EXERCISE REQUIREMENTS: When you reach the line containing "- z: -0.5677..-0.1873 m" in the data below, begin returning lines exactly as written, and stop once the line containing "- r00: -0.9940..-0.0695" has been returned.

EXERCISE INPUT:

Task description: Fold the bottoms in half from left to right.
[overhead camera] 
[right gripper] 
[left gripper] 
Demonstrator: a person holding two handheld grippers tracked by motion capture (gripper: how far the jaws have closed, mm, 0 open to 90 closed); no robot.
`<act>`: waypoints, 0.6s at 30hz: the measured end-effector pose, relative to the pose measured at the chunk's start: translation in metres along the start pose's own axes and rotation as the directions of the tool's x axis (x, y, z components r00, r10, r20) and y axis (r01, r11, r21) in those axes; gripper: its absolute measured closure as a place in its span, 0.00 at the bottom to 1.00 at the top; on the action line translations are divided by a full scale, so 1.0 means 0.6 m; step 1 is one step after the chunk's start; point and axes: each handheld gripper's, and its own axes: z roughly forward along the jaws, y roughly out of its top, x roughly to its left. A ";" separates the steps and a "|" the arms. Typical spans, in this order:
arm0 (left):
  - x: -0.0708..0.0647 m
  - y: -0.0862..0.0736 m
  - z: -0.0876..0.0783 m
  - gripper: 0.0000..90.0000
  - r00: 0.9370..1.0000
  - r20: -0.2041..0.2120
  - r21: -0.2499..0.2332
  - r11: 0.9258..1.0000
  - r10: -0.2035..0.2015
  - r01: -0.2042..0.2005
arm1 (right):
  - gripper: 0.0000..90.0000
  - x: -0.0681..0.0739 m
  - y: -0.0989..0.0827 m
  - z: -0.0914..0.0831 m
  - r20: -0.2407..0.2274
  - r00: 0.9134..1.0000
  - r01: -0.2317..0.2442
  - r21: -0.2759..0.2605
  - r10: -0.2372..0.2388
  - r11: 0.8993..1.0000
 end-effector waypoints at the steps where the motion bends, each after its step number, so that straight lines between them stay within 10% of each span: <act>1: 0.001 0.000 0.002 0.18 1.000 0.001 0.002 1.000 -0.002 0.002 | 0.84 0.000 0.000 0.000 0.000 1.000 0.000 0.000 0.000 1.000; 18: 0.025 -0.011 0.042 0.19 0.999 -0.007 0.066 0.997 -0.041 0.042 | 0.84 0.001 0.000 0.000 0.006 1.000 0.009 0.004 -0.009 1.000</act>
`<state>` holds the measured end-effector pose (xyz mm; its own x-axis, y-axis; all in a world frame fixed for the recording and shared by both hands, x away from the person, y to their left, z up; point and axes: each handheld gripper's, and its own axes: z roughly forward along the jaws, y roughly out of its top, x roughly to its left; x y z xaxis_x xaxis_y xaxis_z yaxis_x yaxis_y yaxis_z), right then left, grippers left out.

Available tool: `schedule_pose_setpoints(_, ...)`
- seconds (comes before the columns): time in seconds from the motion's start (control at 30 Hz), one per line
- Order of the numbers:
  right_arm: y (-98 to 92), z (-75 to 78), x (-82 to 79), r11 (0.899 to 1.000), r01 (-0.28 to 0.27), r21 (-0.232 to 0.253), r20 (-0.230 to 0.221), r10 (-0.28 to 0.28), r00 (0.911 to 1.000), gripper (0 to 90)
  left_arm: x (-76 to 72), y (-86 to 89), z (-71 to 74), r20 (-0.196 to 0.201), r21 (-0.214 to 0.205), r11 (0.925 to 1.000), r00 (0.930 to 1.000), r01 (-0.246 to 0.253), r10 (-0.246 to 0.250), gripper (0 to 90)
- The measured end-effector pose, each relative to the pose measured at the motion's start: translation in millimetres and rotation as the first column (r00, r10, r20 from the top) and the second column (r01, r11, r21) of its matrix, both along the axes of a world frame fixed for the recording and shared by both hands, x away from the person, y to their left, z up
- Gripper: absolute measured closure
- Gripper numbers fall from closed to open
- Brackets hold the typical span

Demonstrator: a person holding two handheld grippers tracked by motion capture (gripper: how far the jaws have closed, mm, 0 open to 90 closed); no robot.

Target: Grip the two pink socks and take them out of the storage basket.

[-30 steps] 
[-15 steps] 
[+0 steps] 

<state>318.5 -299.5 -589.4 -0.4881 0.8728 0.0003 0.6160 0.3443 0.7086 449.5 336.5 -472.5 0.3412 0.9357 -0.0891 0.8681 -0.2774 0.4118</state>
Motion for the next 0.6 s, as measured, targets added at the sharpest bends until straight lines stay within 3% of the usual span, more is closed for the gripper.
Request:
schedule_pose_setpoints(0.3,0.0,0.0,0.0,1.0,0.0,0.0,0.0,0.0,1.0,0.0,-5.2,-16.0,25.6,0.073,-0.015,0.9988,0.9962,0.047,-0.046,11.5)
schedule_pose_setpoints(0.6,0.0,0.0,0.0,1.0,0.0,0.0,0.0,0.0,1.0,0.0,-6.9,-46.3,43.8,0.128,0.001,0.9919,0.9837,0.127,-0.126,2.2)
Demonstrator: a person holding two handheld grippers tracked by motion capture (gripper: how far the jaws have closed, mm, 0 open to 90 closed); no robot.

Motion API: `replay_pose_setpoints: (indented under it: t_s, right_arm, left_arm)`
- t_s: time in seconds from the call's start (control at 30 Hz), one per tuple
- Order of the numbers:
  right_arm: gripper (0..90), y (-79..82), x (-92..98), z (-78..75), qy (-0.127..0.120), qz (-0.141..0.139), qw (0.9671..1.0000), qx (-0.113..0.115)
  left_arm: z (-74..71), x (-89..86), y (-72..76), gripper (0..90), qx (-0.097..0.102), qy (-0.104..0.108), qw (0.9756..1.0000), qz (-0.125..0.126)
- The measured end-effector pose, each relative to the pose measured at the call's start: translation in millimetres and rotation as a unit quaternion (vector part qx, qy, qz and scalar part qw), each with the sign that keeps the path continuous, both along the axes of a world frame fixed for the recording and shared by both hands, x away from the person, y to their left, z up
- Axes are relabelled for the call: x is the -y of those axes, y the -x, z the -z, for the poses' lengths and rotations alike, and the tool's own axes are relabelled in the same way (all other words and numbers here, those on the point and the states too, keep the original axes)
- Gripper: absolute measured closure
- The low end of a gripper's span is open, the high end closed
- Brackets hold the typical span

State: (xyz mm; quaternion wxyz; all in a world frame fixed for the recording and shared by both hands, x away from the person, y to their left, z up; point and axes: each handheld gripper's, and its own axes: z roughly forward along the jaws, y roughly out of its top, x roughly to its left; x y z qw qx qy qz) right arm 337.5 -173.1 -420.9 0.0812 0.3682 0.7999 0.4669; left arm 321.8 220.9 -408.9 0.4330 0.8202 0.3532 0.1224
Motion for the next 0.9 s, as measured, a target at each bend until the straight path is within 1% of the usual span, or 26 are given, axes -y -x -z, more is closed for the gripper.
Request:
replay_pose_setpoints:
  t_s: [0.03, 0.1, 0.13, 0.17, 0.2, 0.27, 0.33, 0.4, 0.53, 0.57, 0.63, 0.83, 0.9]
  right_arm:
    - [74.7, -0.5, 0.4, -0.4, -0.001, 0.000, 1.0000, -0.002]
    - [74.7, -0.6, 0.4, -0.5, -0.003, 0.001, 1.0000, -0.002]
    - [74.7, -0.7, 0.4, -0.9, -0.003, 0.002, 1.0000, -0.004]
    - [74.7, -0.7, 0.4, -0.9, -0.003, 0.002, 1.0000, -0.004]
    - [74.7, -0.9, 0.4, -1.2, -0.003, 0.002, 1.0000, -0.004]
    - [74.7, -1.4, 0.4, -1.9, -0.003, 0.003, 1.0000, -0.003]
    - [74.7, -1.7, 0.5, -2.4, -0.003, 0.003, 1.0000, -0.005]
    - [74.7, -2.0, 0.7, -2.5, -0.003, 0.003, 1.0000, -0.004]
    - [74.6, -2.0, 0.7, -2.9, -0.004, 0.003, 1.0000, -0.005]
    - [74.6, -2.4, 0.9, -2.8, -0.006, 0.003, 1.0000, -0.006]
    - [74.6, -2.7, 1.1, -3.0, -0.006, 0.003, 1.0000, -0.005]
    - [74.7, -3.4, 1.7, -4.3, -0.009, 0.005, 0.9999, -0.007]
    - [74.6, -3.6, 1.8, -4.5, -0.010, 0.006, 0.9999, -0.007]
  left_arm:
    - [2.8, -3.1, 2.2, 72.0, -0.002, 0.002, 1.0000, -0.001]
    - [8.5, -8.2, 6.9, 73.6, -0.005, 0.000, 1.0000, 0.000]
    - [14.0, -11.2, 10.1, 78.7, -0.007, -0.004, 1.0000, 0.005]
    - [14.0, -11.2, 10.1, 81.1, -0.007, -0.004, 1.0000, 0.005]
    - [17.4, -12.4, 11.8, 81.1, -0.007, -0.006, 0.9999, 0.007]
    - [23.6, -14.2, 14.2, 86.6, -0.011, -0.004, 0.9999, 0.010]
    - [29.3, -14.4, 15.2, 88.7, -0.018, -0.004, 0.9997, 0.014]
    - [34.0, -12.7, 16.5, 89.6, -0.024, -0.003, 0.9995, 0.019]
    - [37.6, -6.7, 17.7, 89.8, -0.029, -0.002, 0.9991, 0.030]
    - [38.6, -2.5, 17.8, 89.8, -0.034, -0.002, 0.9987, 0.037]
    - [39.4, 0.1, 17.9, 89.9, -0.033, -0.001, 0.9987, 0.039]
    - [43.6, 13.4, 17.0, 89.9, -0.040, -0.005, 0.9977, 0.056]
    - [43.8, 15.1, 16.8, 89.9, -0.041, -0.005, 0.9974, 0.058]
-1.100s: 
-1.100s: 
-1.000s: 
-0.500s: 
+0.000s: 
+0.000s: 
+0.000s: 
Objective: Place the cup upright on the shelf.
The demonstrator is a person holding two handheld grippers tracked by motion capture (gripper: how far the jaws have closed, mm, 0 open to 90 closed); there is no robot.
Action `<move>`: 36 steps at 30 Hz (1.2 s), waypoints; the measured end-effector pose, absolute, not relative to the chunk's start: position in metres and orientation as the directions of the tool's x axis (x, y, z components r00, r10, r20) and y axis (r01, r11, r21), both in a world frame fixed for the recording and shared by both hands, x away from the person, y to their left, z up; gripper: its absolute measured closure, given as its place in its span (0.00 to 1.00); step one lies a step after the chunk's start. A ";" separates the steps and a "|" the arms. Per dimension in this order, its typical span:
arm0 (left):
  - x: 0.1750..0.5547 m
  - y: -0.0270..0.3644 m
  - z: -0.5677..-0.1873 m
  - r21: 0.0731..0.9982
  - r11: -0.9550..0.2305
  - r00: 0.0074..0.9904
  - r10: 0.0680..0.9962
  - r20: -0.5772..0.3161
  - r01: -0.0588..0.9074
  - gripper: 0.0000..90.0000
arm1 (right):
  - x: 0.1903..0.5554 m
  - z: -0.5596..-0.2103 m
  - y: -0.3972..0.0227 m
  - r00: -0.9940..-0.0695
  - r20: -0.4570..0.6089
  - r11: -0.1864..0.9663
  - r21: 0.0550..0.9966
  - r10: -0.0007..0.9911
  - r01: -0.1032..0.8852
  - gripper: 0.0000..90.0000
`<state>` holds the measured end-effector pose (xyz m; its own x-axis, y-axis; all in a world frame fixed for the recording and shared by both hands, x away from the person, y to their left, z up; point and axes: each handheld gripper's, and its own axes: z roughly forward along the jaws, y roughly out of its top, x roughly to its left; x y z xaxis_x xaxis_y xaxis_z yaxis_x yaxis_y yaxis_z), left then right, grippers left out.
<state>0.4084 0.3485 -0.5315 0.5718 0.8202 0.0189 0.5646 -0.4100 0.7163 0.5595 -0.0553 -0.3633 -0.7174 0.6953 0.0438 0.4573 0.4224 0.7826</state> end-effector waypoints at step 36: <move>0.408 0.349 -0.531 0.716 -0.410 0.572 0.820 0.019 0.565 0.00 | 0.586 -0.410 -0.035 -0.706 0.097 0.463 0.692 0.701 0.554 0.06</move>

TASK RESPONSE:
  - z: -0.5677..-0.1873 m
  - r21: 0.0731..0.9982
  - r11: -0.9550..0.2305
  - r00: 0.0074..0.9904
  - r10: 0.0680..0.9962
  - r20: -0.5772..0.3161
  - r01: -0.0588..0.9074
  - gripper: 0.0000..90.0000
arm1 (right):
  - x: 0.1903..0.5554 m
  - z: -0.5596..-0.2103 m
  - y: -0.3972..0.0227 m
  - r00: -0.9940..-0.0695

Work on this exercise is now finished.